I don’t think I’m getting one of those surveys.

You know the surveys I mean — the surveys that companies send seconds after you’ve used one of their services.

I once checked into a hotel, and seconds later as I was stepping onto the elevator I received a text asking me about my “check-in experience.”

Granted, it was a nice hotel. But still.

I get surveys after taking my car in for service, after staying at hotels, after going to baseball games, after going to concerts and after completing surveys.

“Dear Mike, we value your opinion. On a scale of 1-10, with 10 being ‘Greater than outstanding’ and 1 being ‘Really close to outstanding,’ please rate your survey experience.”

About three weeks ago, I took my main computer into a large computer, video, music and phone-related store in Joplin. I won’t name the store because I realize what happened is not the fault of the people who work there.

The reason I took my computer there is because it — and this may get complicated — stopped working.

When I tried to explain to one of the guys behind the counter what was wrong with my computer, he told me I had to make an appointment with a computer “expert.”

It turns out it’s easier to see a doctor than it is to see a computer “expert” at the large computer, video, music and phone-related store.

When it was time for my appointment, I explained to the “expert” that my computer stopped working. He looked at my computer. Then he tried to turn it on and, when nothing happened, said, “So, we’re going to have to send it off to be fixed.”

About a week later I received an email from a computer hospital in Chicago telling me that my computer had been fixed and was being shipped back to the Joplin store.

A few days later, I went to the store to see if my computer had arrived. Since there was no one else waiting in front of me, the computer “expert” granted me an audience. He typed my name into a computer. Then he called another “expert” from the back room. The two of them looked at the computer for several minutes. Then they looked at me.

“So, we can’t work on it,” they said.

“But I got an email that said it was fixed,” I said.

Turns out what the people at the computer hospital did when they realized they couldn’t work on my computer was “close out” the repair.

“They send that email out whenever they close a repair,” the “experts” said.

That’s right. They send out an email saying a computer they can’t work on is fixed even though it’s not.

To quote the late great George Miller, “And you wonder why a grown man gets angry.”

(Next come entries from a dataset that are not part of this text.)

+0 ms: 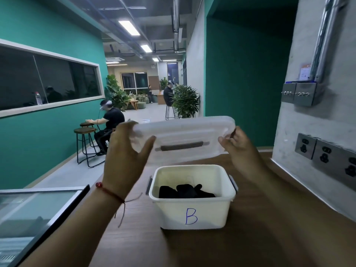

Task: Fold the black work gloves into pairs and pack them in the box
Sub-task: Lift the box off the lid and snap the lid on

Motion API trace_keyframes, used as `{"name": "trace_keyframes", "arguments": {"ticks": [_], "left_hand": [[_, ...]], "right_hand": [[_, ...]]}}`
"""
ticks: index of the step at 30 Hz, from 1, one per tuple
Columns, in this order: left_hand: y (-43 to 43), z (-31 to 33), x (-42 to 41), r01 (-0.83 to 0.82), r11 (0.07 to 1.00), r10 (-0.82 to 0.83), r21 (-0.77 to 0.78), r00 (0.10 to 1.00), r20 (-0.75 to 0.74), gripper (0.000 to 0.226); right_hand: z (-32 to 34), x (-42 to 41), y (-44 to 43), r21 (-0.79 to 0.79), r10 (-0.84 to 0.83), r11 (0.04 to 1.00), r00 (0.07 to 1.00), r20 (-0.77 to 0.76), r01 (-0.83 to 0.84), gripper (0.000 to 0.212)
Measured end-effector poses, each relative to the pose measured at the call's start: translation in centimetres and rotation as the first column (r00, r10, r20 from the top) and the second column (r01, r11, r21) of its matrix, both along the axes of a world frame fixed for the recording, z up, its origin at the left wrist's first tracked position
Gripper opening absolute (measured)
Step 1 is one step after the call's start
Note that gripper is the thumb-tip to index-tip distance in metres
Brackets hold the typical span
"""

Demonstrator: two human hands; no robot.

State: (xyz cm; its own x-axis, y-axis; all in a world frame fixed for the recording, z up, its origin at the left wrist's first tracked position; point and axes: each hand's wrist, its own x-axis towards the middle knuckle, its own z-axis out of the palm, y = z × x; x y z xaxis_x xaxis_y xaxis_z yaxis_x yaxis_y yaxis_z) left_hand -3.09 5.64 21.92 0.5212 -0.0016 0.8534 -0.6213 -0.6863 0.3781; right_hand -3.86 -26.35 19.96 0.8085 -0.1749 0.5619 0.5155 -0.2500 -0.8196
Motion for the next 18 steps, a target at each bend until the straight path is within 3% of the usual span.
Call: {"name": "trace_keyframes", "arguments": {"ticks": [3,6,10,12,14,18], "left_hand": [[0.0,0.4,1.6,0.18,0.929,-0.277,-0.324,0.918,-0.284,0.033],[-0.9,-0.5,2.6,0.2,0.908,-0.33,-0.367,0.882,-0.337,0.02],[-1.8,-2.5,5.4,0.103,0.886,-0.337,-0.452,0.813,-0.475,0.045],[-2.1,-3.9,6.8,0.012,0.916,-0.275,-0.4,0.745,-0.608,0.041],[-2.2,-5.4,7.8,-0.045,0.969,-0.136,-0.243,0.724,-0.676,0.033],[-2.1,-8.2,8.9,-0.019,0.999,-0.019,-0.043,0.665,-0.746,0.033]], "right_hand": [[0.0,0.0,-0.9,0.111,0.041,0.993,0.996,-0.075,-0.032,0.018],[-0.4,0.5,-1.4,0.134,-0.012,0.991,0.993,-0.116,0.027,0.028],[-2.0,2.5,-1.4,0.06,-0.141,0.986,0.967,-0.212,0.157,0.051],[-2.8,3.4,-1.4,-0.052,-0.234,0.972,0.93,-0.284,0.228,0.052],[-3.6,4.0,-1.2,-0.216,-0.333,0.939,0.863,-0.38,0.268,0.049],[-6.6,5.0,-0.9,-0.426,-0.435,0.876,0.756,-0.489,0.228,0.034]]}}
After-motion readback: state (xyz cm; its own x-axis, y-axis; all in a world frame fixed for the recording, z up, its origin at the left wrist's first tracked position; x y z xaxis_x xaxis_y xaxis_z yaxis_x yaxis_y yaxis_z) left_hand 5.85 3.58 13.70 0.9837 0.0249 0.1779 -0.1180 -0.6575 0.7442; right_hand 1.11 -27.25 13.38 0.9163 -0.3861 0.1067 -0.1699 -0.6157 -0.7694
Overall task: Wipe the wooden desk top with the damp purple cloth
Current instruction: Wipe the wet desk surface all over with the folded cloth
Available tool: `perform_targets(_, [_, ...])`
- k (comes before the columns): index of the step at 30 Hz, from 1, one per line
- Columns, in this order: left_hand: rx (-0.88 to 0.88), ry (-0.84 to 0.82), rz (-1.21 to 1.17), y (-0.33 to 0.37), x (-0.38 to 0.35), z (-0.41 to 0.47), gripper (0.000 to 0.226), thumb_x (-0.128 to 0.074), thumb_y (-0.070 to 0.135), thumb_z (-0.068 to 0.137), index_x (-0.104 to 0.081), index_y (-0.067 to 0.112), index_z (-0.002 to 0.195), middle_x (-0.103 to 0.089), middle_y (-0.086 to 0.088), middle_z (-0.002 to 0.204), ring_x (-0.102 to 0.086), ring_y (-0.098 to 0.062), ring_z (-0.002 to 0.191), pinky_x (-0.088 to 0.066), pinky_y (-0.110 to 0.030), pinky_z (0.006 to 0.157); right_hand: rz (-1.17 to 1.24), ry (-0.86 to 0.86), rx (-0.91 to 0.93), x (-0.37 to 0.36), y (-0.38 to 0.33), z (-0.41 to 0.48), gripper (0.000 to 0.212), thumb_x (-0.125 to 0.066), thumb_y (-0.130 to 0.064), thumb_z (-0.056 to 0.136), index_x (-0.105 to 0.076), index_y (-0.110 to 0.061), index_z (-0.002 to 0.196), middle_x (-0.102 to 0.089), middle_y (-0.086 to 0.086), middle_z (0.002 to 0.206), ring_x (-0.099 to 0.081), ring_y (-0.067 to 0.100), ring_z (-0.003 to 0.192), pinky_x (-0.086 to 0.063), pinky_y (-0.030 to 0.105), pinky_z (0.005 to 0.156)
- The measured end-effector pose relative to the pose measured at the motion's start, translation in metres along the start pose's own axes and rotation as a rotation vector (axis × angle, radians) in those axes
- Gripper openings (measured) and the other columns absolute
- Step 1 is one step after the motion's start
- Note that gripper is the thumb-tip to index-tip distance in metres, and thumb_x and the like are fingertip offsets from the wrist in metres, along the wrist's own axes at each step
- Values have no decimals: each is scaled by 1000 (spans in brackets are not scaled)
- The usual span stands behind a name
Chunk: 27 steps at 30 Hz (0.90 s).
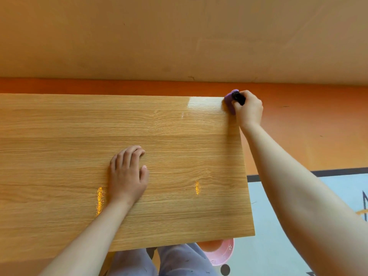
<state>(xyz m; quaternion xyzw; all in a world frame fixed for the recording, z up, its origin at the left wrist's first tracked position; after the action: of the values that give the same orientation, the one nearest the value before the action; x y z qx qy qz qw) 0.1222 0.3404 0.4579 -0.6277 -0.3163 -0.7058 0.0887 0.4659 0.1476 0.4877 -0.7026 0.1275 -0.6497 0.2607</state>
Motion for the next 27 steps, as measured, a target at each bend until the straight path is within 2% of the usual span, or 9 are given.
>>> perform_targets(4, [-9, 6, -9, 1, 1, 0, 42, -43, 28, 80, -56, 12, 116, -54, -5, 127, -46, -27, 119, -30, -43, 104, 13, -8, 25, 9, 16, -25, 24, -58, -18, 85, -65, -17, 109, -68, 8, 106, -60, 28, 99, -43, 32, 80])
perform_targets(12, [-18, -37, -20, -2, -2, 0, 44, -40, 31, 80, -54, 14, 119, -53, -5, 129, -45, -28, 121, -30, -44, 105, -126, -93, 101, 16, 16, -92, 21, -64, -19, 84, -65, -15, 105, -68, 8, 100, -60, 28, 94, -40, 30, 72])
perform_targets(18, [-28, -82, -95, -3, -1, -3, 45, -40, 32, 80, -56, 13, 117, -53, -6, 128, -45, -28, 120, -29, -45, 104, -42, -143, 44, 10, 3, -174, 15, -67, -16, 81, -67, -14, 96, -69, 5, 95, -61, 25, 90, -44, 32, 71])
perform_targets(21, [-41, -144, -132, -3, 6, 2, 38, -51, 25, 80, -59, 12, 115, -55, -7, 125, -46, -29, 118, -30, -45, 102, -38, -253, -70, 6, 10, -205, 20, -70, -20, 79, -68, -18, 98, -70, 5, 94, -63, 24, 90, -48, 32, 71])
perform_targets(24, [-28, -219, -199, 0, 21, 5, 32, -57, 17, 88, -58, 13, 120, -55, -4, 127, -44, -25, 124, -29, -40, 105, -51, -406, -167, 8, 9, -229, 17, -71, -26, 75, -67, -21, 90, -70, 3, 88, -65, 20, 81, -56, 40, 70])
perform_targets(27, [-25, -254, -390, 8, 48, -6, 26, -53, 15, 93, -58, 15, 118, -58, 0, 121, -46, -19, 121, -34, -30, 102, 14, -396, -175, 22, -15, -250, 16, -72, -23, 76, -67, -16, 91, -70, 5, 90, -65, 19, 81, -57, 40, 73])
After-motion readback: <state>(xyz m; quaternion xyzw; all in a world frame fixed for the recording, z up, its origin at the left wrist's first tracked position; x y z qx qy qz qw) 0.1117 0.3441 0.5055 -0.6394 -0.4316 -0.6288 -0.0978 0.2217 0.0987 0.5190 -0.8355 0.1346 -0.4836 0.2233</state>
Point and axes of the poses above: each hand's wrist, its own z-axis towards the middle knuckle, its own x-axis out of the back of the hand, y = z × x, the point moved 8 cm from there along z, towards the middle knuckle
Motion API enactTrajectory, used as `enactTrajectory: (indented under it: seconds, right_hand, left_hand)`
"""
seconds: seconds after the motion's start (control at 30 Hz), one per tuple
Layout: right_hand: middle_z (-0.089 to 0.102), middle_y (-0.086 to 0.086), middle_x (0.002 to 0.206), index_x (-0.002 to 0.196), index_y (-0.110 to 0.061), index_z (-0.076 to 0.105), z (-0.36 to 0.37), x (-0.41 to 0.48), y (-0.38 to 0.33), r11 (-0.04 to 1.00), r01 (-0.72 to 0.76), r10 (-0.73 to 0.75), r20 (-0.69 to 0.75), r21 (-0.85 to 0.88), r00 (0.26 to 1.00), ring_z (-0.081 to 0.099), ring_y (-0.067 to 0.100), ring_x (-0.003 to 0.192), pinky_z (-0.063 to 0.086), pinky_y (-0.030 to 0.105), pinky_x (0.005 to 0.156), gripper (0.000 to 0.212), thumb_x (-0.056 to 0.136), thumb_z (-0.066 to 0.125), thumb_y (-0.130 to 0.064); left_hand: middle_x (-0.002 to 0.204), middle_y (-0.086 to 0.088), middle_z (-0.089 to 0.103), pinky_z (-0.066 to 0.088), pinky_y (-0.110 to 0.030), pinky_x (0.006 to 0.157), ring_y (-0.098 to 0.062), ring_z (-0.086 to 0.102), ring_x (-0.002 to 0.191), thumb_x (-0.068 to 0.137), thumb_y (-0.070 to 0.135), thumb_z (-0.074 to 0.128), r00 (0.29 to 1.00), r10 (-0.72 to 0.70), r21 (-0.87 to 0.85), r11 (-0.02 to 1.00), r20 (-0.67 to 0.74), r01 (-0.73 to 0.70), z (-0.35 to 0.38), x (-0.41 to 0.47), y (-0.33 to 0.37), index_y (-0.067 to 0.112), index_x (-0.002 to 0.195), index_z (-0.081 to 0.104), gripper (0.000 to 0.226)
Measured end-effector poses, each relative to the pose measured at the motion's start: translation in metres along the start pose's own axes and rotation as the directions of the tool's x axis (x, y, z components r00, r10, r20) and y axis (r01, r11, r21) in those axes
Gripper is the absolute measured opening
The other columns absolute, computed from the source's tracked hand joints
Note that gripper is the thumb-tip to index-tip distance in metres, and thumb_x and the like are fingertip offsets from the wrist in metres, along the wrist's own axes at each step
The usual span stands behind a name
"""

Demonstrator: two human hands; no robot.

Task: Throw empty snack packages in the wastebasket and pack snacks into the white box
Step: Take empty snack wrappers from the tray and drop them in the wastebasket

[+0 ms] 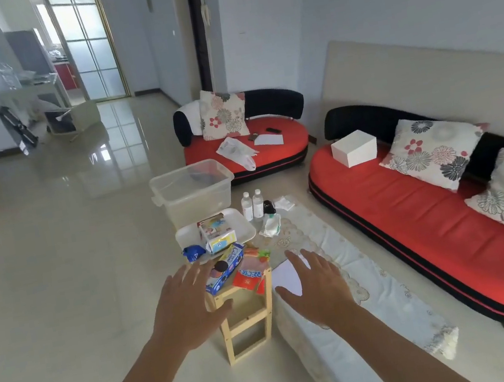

I asked the computer “experts” why they couldn’t work on my computer.

“It’s a Microsoft. We can’t work on a lot of Microsoft stuff,” they said.

When I asked the two “experts” why they sent my computer to Chicago knowing that they probably weren’t going to be able to work on it, they both sort of looked away.

On Monday afternoon, I went to pick up my computer that hadn’t been fixed. Guess what I had to do? That’s right. I had to wait until a computer “expert” had time to see me.

Yeah, I’m probably not getting one of those surveys.